* Directions: The whole listing is to be printed again exactly.

____________________

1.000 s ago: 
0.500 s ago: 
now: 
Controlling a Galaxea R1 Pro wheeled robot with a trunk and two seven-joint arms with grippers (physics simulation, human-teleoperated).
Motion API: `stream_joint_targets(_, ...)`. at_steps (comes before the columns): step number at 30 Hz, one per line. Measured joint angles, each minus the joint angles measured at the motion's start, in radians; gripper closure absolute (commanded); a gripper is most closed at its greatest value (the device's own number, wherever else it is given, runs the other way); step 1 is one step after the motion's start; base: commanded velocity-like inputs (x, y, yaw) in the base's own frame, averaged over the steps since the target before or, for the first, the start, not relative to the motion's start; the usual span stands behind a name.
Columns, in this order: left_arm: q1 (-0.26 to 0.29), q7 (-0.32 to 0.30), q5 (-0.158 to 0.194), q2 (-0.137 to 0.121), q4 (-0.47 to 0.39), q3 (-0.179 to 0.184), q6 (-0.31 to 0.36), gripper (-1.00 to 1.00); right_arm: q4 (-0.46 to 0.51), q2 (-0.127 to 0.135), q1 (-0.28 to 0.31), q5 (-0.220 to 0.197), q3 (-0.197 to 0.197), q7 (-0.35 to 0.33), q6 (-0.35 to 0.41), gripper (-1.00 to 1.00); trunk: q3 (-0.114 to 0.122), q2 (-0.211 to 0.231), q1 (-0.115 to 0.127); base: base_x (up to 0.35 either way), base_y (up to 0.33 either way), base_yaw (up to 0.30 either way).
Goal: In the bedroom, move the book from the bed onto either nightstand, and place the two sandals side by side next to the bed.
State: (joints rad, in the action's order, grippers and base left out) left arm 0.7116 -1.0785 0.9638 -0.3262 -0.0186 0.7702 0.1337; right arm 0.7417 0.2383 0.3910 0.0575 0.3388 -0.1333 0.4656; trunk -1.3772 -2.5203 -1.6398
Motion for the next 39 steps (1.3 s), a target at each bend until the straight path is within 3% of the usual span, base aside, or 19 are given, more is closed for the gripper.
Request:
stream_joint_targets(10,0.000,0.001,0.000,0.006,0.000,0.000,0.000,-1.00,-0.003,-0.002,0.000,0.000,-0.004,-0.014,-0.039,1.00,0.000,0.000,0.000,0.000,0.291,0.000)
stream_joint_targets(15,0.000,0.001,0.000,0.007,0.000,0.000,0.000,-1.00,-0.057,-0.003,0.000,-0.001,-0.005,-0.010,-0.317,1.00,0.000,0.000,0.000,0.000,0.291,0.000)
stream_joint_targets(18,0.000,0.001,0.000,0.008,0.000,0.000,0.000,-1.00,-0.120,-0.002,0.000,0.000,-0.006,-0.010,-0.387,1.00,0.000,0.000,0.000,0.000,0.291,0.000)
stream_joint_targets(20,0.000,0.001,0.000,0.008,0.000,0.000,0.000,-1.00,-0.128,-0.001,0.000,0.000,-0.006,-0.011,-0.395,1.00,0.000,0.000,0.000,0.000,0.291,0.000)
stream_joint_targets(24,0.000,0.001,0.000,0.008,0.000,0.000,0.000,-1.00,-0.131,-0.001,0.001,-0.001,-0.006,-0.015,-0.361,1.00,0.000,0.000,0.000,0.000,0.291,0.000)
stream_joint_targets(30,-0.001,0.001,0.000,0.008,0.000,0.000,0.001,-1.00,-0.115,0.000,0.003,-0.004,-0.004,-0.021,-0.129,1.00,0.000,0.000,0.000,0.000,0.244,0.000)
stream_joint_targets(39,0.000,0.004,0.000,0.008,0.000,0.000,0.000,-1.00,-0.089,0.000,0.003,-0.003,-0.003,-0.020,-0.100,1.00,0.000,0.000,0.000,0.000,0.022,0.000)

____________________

* Solution for this problem:
1.000 s ago: 
0.500 s ago: 
now: 
Controlling a Galaxea R1 Pro wheeled robot with a trunk and two seven-joint arms with grippers (physics simulation, human-teleoperated).
Motion API: `stream_joint_targets(_, ...)`. at_steps (comes before the columns): step number at 30 Hz, one per line. Measured joint angles, each minus the joint angles measured at the motion's start, in radians; gripper closure absolute (commanded); a gripper is most closed at its greatest value (the device's own number, wherever else it is given, runs the other way); step 1 is one step after the motion's start; base: commanded velocity-like inputs (x, y, yaw) in the base's own frame, averaged over the steps since the target before or, for the first, the start, not relative to the motion's start; the usual span stands behind a name.
Columns, in this order: left_arm: q1 (-0.26 to 0.29), q7 (-0.32 to 0.30), q5 (-0.158 to 0.194), q2 (-0.137 to 0.121), q4 (-0.47 to 0.39), q3 (-0.179 to 0.184), q6 (-0.31 to 0.36), gripper (-1.00 to 1.00); right_arm: q4 (-0.46 to 0.51), q2 (-0.127 to 0.135), q1 (-0.28 to 0.31), q5 (-0.220 to 0.197), q3 (-0.197 to 0.197), q7 (-0.35 to 0.33), q6 (-0.35 to 0.41), gripper (-1.00 to 1.00); trunk: q3 (-0.114 to 0.122), q2 (-0.211 to 0.231), q1 (-0.115 to 0.127); base: base_x (up to 0.35 either way), base_y (up to 0.33 either way), base_yaw (up to 0.30 either way).
Goal: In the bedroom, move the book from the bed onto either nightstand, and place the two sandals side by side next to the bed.
State: (joints rad, in the action's order, grippers and base left out) left arm 0.7116 -1.0785 0.9638 -0.3262 -0.0186 0.7702 0.1337; right arm 0.7417 0.2383 0.3910 0.0575 0.3388 -0.1333 0.4656; trunk -1.3772 -2.5203 -1.6398
Motion for the next 39 steps (1.3 s), a target at each bend until the straight path is within 3% of the usual span, base aside, or 19 are given, more is closed for the gripper.
Request:
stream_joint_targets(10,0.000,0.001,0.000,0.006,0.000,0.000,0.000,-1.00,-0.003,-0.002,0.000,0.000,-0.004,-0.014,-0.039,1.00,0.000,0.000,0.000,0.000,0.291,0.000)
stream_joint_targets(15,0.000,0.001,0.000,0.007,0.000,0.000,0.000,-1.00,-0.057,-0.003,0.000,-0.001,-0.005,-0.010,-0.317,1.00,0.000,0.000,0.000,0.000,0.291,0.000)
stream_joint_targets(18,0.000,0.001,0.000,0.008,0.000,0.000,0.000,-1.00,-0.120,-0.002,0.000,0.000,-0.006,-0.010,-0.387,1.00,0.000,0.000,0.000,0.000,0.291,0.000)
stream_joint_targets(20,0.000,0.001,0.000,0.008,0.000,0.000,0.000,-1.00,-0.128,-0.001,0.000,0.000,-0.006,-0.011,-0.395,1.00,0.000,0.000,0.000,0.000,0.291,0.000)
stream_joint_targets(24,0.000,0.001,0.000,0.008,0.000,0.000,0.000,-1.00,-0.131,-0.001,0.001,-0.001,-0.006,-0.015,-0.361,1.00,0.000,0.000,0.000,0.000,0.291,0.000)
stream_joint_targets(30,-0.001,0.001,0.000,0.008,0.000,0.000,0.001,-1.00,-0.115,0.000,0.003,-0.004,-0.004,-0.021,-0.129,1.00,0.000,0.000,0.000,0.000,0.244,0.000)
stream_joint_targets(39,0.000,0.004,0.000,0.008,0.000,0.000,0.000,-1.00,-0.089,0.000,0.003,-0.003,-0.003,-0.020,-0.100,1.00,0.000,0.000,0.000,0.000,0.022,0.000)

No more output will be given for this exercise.